After a couple of minutes, he and Felicia had double-checked and verified their transcription of the message, and Greg had stopped crying and come back to look over their shoulders with red eyes. Matt held up the clipboard so they could all see better.
"That's it?" Greg asked.
"Yeah," Felicia said.
"What the hell does it mean?" Greg asked. "'Positive dandelion?' What the hell is that?"
"Well," Matt said, "it's probably not Morse."
"Brilliant," Greg said, a little irritated.
"No, what I mean is, Warren wouldn't use the same code twice," Matt said. "I played in a couple of his puzzle hunts, back in college. Some of the clues were a real bitch to solve. I think we spent six or seven hours one time."
"On a single clue?" Felicia asked. "That's insane."
"Well, if you're Warren, no clue takes more than forty-five minutes to solve," Matt said. "Even if you have to transcribe an hour's worth of audio data from a CD. Don't ask me how that works. He's just that smart. Anyway, the first time he ran his own event, he didn't really stop to consider that most of the people playing would be mere mortals who take a little longer than he does to figure things out."
"So he's made up his own crazy code system," Greg said. "Great."
"Is anybody else hungry?" Felicia asked.
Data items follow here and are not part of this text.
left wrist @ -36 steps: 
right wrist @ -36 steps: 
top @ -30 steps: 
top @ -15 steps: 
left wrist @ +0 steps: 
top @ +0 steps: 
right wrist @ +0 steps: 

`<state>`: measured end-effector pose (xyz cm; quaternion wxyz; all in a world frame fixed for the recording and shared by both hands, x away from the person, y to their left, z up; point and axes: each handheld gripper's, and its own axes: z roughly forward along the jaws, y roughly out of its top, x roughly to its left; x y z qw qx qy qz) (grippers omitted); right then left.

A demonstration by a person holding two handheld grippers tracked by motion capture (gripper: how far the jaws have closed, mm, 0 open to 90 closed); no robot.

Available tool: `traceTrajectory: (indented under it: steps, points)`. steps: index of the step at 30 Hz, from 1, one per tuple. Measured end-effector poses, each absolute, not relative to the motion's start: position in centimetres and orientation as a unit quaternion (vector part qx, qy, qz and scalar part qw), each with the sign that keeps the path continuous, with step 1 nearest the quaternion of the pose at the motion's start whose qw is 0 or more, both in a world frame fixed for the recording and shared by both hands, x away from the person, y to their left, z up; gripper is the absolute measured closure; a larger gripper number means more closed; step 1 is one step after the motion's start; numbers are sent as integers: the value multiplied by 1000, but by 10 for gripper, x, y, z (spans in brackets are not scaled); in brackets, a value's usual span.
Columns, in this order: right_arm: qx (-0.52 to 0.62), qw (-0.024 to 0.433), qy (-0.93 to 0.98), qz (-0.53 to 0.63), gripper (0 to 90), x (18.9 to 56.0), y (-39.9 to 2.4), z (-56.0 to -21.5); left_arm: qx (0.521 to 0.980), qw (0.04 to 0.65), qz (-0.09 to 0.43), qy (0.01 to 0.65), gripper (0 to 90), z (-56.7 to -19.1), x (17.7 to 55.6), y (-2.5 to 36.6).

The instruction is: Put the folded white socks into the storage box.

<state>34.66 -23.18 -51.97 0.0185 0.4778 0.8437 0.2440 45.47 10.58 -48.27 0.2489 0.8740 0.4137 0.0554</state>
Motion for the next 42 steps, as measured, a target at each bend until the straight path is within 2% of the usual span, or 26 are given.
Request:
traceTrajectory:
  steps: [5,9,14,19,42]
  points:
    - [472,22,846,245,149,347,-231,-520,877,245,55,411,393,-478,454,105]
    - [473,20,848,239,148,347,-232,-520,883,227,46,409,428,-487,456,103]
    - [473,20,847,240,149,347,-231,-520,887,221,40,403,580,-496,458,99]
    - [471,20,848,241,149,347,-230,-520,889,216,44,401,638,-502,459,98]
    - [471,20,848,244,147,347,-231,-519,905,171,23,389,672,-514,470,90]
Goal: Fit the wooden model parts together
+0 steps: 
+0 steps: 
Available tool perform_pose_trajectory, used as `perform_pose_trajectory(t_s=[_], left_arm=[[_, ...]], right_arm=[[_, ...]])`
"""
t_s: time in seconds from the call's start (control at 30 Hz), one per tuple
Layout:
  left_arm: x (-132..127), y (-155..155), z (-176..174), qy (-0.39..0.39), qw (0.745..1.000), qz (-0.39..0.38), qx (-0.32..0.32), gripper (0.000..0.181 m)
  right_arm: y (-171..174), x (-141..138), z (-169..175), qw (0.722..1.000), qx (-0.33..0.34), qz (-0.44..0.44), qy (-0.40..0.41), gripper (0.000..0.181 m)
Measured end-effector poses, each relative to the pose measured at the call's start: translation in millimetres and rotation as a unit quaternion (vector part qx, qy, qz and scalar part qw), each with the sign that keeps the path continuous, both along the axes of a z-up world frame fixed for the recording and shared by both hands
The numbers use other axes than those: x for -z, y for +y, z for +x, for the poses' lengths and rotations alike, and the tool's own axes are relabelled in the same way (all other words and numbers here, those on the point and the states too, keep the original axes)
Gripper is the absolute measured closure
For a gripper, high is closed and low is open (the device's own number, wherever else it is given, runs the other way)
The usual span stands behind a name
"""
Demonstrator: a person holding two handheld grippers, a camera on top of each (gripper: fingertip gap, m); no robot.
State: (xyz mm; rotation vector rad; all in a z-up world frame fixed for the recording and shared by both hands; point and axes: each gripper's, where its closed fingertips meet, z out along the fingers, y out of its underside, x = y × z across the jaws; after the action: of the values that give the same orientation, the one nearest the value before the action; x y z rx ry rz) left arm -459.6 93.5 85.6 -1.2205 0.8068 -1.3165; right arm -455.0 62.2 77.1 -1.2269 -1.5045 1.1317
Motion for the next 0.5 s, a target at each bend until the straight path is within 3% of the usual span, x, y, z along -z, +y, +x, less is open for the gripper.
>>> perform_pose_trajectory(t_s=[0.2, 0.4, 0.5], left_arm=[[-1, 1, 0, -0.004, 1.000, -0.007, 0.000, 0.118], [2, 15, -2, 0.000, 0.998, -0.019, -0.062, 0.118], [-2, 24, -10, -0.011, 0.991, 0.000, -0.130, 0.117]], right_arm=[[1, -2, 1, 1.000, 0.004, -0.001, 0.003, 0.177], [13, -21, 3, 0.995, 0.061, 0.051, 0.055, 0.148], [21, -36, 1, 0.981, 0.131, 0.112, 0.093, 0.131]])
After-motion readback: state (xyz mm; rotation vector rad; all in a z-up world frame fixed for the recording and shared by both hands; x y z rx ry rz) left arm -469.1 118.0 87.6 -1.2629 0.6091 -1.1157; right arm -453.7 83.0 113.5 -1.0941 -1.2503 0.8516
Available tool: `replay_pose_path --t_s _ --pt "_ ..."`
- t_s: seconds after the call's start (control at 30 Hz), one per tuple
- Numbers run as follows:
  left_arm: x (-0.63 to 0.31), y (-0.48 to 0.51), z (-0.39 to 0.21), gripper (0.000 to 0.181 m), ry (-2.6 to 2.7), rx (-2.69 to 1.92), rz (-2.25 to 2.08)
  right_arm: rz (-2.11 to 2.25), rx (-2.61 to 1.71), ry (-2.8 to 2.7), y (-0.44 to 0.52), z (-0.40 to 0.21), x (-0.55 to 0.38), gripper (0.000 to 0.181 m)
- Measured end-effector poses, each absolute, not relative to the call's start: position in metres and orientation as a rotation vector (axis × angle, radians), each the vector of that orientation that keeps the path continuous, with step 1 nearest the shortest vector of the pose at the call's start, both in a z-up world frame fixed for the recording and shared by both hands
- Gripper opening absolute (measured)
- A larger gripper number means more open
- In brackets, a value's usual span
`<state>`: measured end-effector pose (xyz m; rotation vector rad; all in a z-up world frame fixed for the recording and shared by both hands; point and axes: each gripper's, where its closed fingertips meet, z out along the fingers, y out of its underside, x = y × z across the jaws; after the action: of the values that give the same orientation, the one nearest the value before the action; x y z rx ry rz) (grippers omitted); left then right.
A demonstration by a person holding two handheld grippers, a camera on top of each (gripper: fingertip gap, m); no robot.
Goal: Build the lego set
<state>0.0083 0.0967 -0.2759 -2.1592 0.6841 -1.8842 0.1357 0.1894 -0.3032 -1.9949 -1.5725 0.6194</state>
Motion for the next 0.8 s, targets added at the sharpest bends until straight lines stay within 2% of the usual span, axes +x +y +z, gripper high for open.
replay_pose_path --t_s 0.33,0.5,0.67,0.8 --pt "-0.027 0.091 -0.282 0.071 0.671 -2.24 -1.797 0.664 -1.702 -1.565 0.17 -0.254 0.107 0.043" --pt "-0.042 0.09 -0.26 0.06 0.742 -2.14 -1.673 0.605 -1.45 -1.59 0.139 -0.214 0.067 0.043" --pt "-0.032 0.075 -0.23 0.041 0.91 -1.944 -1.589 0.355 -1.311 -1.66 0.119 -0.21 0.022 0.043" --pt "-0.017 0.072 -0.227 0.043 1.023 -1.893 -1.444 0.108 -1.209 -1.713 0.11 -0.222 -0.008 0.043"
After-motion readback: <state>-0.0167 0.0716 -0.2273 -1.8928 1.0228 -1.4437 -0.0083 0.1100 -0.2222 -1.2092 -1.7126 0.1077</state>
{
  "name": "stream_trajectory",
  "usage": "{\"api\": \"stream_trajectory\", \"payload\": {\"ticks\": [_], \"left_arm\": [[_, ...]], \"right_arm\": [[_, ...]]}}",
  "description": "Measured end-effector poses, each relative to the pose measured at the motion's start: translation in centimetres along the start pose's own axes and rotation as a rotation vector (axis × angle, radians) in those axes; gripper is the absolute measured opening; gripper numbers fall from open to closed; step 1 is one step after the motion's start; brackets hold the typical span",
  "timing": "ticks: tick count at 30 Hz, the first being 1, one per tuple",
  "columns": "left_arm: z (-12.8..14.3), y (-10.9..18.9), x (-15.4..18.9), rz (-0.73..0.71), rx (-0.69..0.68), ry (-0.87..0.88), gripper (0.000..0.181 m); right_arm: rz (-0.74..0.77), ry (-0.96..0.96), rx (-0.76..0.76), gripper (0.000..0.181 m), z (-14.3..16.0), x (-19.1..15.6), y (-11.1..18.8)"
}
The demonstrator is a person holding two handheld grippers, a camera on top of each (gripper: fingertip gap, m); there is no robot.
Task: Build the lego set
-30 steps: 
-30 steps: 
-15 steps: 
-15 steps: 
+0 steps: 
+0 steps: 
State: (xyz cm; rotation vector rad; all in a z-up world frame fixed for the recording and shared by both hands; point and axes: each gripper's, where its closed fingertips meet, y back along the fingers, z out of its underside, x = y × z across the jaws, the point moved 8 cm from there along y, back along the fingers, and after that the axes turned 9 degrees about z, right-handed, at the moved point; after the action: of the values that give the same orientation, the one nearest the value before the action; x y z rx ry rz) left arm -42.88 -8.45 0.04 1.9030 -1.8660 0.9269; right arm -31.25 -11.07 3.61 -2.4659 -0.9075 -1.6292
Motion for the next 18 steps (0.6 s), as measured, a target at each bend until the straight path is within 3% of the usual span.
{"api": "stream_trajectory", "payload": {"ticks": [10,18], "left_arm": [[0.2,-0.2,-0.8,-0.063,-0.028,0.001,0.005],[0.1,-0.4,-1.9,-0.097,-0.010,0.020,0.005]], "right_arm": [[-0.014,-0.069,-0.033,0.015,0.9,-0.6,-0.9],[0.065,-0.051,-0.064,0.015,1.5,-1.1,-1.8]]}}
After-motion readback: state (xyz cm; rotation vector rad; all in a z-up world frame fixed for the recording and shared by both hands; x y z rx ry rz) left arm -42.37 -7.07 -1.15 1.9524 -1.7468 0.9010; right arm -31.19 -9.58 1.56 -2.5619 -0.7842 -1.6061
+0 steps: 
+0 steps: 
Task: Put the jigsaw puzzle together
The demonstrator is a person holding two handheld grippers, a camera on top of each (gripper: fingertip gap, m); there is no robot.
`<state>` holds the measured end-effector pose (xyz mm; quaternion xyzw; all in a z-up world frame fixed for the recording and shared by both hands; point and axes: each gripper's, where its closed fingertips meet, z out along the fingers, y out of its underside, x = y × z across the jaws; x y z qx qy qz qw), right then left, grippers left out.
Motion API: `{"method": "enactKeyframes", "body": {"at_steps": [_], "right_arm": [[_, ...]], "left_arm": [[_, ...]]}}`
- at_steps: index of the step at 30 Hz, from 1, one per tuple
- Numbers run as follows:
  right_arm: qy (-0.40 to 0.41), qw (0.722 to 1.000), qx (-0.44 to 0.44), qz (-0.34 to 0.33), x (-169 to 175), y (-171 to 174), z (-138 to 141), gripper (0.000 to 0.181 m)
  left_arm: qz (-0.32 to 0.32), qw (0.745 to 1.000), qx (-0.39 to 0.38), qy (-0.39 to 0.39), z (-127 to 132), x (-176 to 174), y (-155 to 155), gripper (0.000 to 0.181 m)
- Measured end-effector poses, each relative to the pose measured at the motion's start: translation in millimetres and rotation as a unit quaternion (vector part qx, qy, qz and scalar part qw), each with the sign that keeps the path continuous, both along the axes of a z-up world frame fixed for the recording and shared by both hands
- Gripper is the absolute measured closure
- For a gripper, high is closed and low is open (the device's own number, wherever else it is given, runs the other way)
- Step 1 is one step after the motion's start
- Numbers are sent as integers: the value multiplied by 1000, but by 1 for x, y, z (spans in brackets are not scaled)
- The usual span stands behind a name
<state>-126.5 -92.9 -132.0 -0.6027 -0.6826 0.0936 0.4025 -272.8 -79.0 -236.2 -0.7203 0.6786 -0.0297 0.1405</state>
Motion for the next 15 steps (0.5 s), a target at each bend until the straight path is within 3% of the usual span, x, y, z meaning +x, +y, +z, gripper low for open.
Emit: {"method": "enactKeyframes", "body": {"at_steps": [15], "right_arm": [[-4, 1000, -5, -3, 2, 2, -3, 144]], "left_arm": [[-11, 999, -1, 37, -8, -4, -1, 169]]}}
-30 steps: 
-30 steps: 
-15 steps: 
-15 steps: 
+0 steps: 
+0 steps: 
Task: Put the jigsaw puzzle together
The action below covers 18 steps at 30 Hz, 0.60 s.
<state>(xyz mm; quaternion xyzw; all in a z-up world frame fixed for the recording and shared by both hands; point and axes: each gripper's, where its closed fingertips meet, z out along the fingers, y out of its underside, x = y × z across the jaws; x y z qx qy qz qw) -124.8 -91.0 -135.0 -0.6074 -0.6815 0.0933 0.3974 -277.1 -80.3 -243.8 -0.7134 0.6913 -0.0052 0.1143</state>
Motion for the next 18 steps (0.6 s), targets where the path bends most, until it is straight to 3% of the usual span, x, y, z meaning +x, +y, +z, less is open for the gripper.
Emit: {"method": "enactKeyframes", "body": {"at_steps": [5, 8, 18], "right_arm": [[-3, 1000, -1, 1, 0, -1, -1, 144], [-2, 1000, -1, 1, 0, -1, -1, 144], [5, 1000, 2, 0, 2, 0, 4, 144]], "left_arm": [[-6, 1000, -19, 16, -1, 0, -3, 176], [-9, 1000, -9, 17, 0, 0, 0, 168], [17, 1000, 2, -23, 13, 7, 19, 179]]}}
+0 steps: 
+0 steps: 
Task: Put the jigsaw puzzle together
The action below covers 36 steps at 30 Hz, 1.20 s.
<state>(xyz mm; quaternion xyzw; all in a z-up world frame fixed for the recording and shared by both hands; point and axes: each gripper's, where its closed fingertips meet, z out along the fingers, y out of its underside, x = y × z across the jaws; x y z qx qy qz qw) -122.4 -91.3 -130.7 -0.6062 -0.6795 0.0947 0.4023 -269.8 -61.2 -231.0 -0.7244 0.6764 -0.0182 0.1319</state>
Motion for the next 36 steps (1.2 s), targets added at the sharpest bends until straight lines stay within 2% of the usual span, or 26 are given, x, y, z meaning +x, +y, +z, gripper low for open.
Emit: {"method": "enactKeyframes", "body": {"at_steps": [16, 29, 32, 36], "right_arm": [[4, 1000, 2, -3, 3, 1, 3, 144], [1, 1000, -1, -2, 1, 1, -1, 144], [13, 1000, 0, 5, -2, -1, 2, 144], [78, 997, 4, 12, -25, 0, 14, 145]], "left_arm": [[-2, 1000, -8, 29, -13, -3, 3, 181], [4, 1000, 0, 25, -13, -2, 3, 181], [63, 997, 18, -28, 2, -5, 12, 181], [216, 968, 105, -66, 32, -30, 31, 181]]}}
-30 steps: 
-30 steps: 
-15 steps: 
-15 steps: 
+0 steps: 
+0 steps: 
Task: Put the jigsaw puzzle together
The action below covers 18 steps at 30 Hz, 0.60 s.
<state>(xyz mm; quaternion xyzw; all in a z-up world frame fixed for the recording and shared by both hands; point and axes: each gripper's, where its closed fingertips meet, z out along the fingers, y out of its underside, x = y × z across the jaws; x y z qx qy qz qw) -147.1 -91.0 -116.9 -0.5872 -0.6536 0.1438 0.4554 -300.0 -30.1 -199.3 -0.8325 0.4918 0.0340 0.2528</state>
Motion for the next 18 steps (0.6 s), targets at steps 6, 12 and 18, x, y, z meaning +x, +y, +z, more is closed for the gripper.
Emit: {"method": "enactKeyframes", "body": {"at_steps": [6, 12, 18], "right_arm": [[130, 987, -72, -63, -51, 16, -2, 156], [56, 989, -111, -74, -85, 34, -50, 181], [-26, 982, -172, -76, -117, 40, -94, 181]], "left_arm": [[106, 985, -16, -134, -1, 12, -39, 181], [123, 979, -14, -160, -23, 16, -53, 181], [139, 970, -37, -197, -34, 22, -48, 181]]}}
Matt could hear her stomach growling faintly.
"There's a vending machine upstairs," Greg said.
"I need real food," Felicia said, "not programmer food."
"I thought you were an engineer," Greg said.
"Are you kidding? I'm a tech writer. I can read code, but thank God I don't have to debug that shit." Felicia tensed her lips for a moment. "Sorry. I tend to curse more when I'm hungry or tired. If you don't want me to start swearing like a sailor, we should go find a restaurant or something."
"I don't know," Matt said, "foul-mouthed redheads kind of turn me on."
"Wouldn't have figured you for a Carrot Top fan," Greg said.
"Okay, fuck you, and fuck you," Felicia said, pointing to each man in turn. "Screw you guys, I'm taking my MP3 player and going to that bar across the street."
After Greg and Matt had stopped laughing, they followed her out of the storeroom.